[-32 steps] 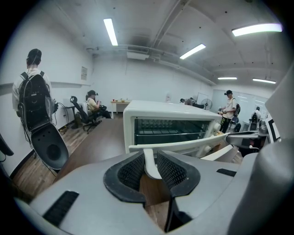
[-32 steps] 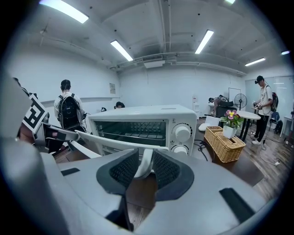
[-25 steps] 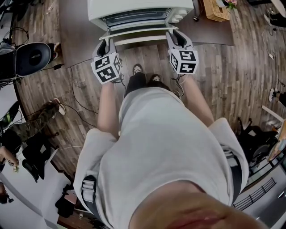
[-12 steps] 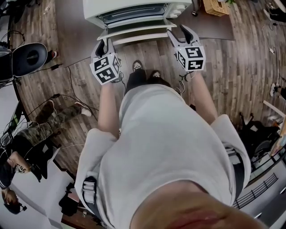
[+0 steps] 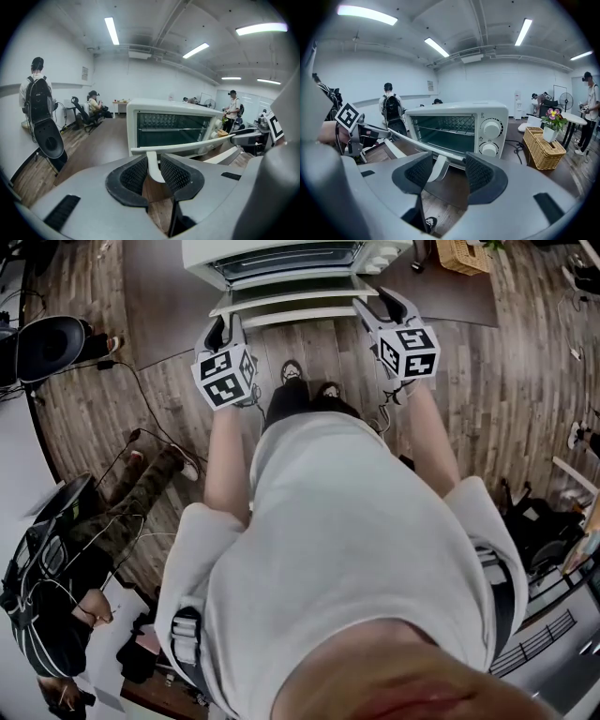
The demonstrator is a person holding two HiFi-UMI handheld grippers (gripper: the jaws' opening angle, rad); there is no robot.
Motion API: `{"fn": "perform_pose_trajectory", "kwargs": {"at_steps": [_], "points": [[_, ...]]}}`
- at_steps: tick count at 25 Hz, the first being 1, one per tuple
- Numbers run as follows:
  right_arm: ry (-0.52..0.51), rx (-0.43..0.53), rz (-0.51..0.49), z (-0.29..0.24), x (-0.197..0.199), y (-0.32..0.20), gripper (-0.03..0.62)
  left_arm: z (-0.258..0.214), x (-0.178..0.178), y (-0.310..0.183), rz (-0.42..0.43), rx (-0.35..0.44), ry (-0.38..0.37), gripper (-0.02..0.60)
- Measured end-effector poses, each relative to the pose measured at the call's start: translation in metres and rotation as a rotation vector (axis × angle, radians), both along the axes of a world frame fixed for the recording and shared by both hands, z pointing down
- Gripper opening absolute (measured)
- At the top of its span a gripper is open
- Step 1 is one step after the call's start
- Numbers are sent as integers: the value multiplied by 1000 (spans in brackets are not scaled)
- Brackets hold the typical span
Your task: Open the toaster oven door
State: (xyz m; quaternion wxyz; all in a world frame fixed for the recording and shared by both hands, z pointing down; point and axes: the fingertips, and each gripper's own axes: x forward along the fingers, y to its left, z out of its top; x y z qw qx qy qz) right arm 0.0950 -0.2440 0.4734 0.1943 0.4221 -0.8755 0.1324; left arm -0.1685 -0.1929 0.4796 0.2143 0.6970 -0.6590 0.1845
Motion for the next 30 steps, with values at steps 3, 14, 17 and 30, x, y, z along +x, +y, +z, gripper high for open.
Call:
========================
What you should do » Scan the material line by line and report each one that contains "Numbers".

Written answer »
- Numbers run as follows:
- Numbers are sent as integers: the value multiplied by 1000 (spans in brackets are not scaled)

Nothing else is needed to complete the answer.